Africa Records Solid 7.5% Air Passenger Growth in 2012 – IAT

…as global airlines make $6.7b profit

Africa’s economic expansion has driven the air transport market to record a solid growth during the year 2012, the International Air Transport Association (IATA) has said.

According to the association, African airlines had a solid year of passenger growth up 7.5% in 2012 with capacity expansion of 7.1% traffic growth and an improved load factor of 67.1%.

“African airlines had a solid year of growth, up 7.5%, as the continent’s economic expansion drove traffic demand, said IATA when it announced the global air passenger traffic for 2012 on January 31, 2013.

Africa’s freight capacity also grew 9.2%, outstripping demand. The freight load factor fell to just 24.7%, the lowest of any region by a significant margin, IATA said.

It however noted that Africa still has the weakest air transport market of all regions.

Globally, air passenger traffic rose 5.3% as cargo demand fell during last year and this helped airlines deliver an estimated $6.7 billion profit in 2012 despite high fuel prices.

The Geneva-based group announced that full-year traffic data for 2012 showed “a 5.3% year-on-year increase in passenger demand and a 1.5% fall for cargo”.

The 5.3% increase in passenger demand was slightly down on the 2011 growth of 5.9% but above the 5% 20-year average, the group said indicating that load factors for the year were near record levels at 79.1%.

The IATA data showed that demand in international markets expanded at a faster rate of 6% than domestic travel’s 4% and in both cases, emerging markets were the main drivers of growth.

It noted that the 1.5% fall in demand for air cargo compared to 2011 marked the second consecutive year of decline, following a 0.6% contraction in 2011.

“Passenger demand grew strongly in 2012 despite the economic bad news that dominated much of the last twelve months. This demonstrates just how integral global air travel is for today’s connected world. At the same time, near-record load factors illustrate the extreme care with which airlines manage capacity. Growth and high aircraft utilization combined to help airlines deliver an estimated $6.7 billion profit in 2012 despite high fuel prices. But with a net profit margin of just 1.0% the industry is only just keeping its head above water,” said Tony Tyler, IATA’s Director General and CEO.
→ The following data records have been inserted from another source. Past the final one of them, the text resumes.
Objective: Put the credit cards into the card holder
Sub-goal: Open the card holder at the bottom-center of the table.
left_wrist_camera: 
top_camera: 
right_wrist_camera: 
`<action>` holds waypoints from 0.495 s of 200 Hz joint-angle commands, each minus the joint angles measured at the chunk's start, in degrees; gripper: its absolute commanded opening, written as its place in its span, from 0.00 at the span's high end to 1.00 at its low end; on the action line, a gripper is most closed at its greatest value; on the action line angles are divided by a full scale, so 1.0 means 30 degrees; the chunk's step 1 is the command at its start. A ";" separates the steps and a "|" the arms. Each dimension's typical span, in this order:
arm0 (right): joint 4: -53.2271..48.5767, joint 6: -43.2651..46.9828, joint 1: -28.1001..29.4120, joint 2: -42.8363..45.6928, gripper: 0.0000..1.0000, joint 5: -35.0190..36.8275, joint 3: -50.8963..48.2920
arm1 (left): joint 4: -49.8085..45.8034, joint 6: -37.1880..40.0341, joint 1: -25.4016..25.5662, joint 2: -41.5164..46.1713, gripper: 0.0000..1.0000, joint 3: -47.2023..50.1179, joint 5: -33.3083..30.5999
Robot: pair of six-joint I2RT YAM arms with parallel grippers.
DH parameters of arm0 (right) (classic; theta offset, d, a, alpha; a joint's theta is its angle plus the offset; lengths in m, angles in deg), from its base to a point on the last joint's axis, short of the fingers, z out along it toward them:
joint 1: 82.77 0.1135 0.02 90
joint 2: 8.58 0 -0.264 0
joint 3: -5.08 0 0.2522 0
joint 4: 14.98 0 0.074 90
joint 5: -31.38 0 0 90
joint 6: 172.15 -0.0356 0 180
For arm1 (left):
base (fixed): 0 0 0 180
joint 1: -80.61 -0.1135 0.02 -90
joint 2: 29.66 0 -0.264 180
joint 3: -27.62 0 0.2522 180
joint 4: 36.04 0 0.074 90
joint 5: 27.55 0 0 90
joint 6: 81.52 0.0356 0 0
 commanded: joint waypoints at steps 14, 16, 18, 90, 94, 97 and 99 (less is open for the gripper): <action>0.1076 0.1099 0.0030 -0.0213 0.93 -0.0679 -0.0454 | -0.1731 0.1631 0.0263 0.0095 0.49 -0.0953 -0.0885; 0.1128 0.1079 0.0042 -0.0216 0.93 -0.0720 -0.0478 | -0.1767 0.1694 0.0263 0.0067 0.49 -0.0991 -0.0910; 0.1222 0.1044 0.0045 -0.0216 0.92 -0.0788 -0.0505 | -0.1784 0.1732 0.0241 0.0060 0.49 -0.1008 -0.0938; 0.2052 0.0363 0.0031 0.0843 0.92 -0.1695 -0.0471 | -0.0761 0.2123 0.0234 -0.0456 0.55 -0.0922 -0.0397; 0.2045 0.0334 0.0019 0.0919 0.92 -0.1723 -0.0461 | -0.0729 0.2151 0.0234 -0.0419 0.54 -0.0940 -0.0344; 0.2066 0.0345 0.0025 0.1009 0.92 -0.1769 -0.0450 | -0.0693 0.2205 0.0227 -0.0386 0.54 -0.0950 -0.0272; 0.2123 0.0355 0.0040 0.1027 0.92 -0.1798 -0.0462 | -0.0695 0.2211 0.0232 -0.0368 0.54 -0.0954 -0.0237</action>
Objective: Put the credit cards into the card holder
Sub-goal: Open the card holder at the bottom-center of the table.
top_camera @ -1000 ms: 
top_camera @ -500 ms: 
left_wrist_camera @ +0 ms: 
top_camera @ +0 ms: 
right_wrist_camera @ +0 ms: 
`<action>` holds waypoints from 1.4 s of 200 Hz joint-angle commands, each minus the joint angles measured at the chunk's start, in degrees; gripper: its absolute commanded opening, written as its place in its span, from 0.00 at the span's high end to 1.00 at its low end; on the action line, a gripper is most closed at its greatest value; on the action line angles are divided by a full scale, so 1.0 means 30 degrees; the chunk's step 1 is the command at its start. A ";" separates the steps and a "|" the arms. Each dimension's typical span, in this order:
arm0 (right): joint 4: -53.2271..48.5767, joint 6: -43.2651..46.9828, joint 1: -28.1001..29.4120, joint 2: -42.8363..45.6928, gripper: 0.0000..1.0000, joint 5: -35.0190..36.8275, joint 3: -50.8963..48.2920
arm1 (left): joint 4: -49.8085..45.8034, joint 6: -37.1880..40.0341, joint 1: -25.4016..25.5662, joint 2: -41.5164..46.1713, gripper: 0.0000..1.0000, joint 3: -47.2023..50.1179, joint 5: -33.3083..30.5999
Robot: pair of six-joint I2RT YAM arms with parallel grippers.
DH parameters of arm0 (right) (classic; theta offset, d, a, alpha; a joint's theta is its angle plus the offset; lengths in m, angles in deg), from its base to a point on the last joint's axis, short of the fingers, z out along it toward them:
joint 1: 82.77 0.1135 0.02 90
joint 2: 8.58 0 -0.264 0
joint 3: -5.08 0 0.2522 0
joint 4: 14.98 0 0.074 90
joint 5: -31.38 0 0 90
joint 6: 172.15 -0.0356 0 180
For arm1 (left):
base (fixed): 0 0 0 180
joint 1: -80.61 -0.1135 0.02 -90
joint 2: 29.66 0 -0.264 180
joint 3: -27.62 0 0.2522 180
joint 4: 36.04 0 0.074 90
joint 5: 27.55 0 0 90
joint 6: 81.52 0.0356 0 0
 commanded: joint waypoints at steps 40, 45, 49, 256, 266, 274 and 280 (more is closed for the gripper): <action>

“In contrast to the growth in passenger markets the air cargo market contracted by 1.5%. The industry suffered a one-two punch. World trade declined sharply. And the goods that were traded shifted towards bulk commodities more suited for sea shipping. The outstanding bright spot was the development of trade between Asia and Africa which supported strong growth for airlines based in the Middle East (14.7%) and Africa (7.1%),” said Tyler.

In its December 2013 outlook, IATA has projected a 4.5% growth in passenger markets and 1.4% growth for cargo demand saying “that will contribute to an improvement in profitability from $6.7 billion (1.0% net profit margin) in 2012 to $8.4 billion (1.3% net profit margin) in 2013.”

The association made the 2013 projections based on the fact that business confidence was up, the stability of the Eurozone situation and the avoidance of the US fiscal cliff.

IATA believes business confidence will help cargo markets to recover the lost ground from 2012.
“2013 will not be a banner year for profitability, but we should see some improvement on 2012,” said Tyler.